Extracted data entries
#####
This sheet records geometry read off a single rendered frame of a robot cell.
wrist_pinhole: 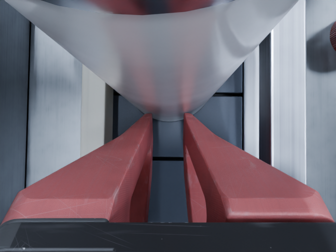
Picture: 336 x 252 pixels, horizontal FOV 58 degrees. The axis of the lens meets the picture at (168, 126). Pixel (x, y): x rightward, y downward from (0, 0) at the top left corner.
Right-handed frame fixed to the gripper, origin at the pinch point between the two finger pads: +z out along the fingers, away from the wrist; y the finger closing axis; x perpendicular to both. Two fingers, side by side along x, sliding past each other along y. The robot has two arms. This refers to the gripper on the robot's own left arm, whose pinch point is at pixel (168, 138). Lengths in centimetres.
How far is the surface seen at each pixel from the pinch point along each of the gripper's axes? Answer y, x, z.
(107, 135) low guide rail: 3.0, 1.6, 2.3
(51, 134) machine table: 8.9, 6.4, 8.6
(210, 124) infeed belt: -2.5, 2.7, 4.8
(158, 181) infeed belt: 0.6, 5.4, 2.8
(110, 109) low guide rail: 3.0, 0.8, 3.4
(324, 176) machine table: -11.6, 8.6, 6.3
#####
> **ABOUT THIS TASK**
Omit the pictures, then copy out all the data exactly as it stands.

> **TASK SOLUTION**
This sheet records geometry read off a single rendered frame of a robot cell.
wrist_pinhole: 
Picture: 336 x 252 pixels, horizontal FOV 58 degrees. The axis of the lens meets the picture at (168, 126). Pixel (x, y): x rightward, y downward from (0, 0) at the top left corner.
Right-handed frame fixed to the gripper, origin at the pinch point between the two finger pads: +z out along the fingers, away from the wrist; y the finger closing axis; x perpendicular to both. Two fingers, side by side along x, sliding past each other along y. The robot has two arms. This refers to the gripper on the robot's own left arm, whose pinch point is at pixel (168, 138). Lengths in centimetres.
How far is the surface seen at each pixel from the pinch point along each of the gripper's axes? Answer y, x, z.
(107, 135) low guide rail: 3.0, 1.6, 2.3
(51, 134) machine table: 8.9, 6.4, 8.6
(210, 124) infeed belt: -2.5, 2.7, 4.8
(158, 181) infeed belt: 0.6, 5.4, 2.8
(110, 109) low guide rail: 3.0, 0.8, 3.4
(324, 176) machine table: -11.6, 8.6, 6.3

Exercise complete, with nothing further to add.